PROBLEM TO SOLVE. A verbatim copy is needed of the lines below from the one containing "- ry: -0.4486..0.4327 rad" up to and including the one containing "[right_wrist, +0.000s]", excluding pictures.

RECORDED INFORMATION.
■ ■ ■ ■ ■
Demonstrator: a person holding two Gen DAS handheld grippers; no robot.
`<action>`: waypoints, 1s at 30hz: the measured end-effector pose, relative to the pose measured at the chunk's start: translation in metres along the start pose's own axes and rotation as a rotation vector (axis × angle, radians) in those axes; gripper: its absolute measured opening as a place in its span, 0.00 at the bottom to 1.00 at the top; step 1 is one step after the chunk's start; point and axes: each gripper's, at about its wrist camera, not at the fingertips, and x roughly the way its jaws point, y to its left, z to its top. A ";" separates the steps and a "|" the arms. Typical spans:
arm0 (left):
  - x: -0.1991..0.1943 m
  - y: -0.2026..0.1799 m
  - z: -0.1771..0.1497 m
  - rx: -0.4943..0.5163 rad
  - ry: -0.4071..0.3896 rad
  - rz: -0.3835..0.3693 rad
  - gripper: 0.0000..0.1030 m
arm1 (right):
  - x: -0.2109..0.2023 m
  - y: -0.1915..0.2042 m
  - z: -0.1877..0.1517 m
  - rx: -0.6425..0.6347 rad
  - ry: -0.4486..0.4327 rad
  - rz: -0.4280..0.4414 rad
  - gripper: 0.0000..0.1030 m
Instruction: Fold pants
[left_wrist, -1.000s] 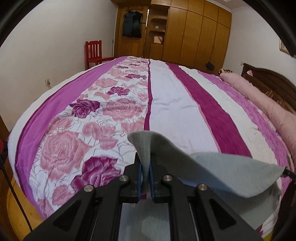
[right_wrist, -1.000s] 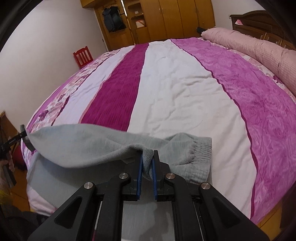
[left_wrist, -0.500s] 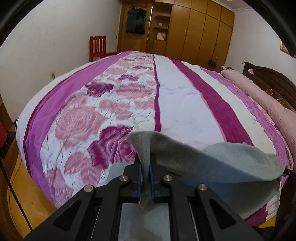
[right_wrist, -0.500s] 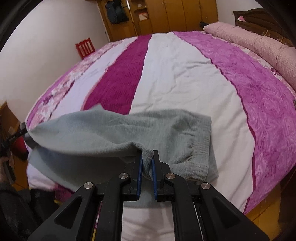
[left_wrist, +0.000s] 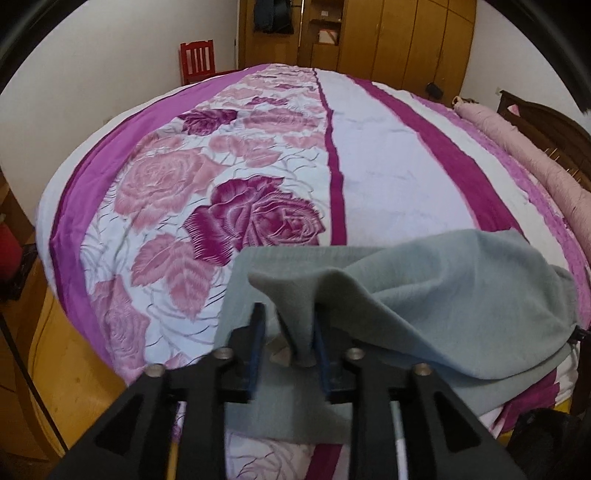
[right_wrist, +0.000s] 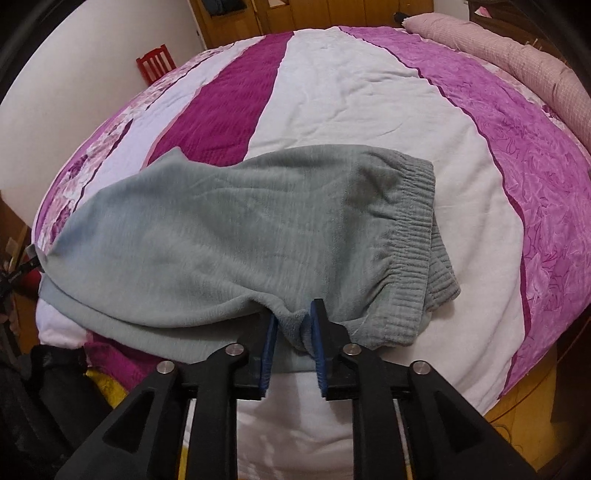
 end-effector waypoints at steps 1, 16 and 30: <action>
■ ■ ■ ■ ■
EXERCISE SOLUTION.
  - ry: -0.4486..0.4327 rad
  - rz: -0.4280..0.4414 rad
  - gripper: 0.0000..0.1030 m
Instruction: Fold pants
[left_wrist, -1.000s] 
[right_wrist, -1.000s] 
[left_wrist, -0.500s] 
[right_wrist, -0.500s] 
[left_wrist, +0.000s] 
[right_wrist, +0.000s] 

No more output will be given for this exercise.